Jornalista Andrade Junior

quarta-feira, 20 de novembro de 2013

Ministros do STF criticam Câmara e defendem perda imediata de mandato de Genoino

Fernanda Calgaro
Do UOL,
Os ministros do STF (Supremo Tribunal Federal) Gilmar Mendes e Marco Aurélio defenderam nesta quarta-feira (20) que seja imediata a perda de mandato de parlamentar condenado. Eles criticaram decisão do presidente da Câmara dos Deputados, Henrique Eduardo Alves (PMDB-RN), de submeter à Casa a decisão sobre a perda do mandato do deputado licenciado José Genoino (PT-SP), preso no Complexo Penitenciário da Papuda após condenação no mensalão.

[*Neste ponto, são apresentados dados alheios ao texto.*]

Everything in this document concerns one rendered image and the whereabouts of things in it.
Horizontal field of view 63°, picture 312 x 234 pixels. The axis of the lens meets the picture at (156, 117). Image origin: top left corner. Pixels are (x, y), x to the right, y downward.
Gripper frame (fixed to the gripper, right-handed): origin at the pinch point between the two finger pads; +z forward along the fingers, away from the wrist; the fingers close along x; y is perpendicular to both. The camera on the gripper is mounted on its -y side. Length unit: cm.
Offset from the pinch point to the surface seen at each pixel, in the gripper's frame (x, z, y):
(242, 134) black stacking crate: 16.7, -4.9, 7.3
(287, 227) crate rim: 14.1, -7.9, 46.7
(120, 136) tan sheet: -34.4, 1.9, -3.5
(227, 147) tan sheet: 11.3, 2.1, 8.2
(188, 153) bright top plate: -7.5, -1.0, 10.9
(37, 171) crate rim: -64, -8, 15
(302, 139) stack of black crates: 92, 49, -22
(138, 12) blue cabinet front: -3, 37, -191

"Se há uma atividade que pressupõe liberdade, além da de jornalistas, é a de parlamentar. Portanto, essa ideia de fazer com que o parlamentar negocie com carcereiro – dizer: 'A nossa sessão vai começar um pouquinho mais tarde' – parece um pouco complicada nesse contexto", disse Mendes.

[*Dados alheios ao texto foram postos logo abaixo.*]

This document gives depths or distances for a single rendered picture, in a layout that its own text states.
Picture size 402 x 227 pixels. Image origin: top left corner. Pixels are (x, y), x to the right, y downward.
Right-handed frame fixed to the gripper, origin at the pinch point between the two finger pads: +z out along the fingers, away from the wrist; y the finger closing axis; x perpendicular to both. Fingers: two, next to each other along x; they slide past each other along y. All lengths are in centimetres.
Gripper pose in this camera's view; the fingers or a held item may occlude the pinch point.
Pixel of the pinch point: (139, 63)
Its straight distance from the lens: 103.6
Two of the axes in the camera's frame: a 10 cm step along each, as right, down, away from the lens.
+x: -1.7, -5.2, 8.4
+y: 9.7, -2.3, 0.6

Ele alertou ainda para o risco de ter o deputado sofrer na cadeia pressão por parte de grupos criminosos, como o PCC, que poderiam fazê-lo refém. "Organizações criminosas (...) podem fazer desse deputado refém. Quanta coerção um deputado pode sofrer? Agora ter votar matéria de interesse do PCC, por exemplo."
Marco Aurélio fez coro a ele: "Efeito da execução da pena é a suspensão dos direitos políticos e eu não concebo que alguém com os direitos políticos suspensos possa estar no exercício de um mandato, sem cogitar a impossibilidade física".
No entanto, eles observaram que a questão ainda será debatida pelo plenário na fase de análise dos embargos infringentes, tipo de recurso que, em tese, permite reverter decisões do tribunal. Essa etapa deve ocorrer apenas no ano que vem.
A perda de mandato foi questionada em recurso da defesa dos deputados Valdemar Costa Neto (PR-SP) e João Paulo Cunha (PT-SP).
"Não houve a preclusão [fim da discussão] maior quanto à perda e não houve porque nós tivemos quatros votos vencidos. Essa matéria está abordada em embargos infringentes", disse Marco Aurélio.
Mendes avaliou no mesmo sentido: "Se ela [a pena] ainda não é exequível, está suspensa em razão dos embargos infringentes, é uma outra leitura. É um problema que precisa ter um encaminhamento no interesse do Supremo e da própria Câmara".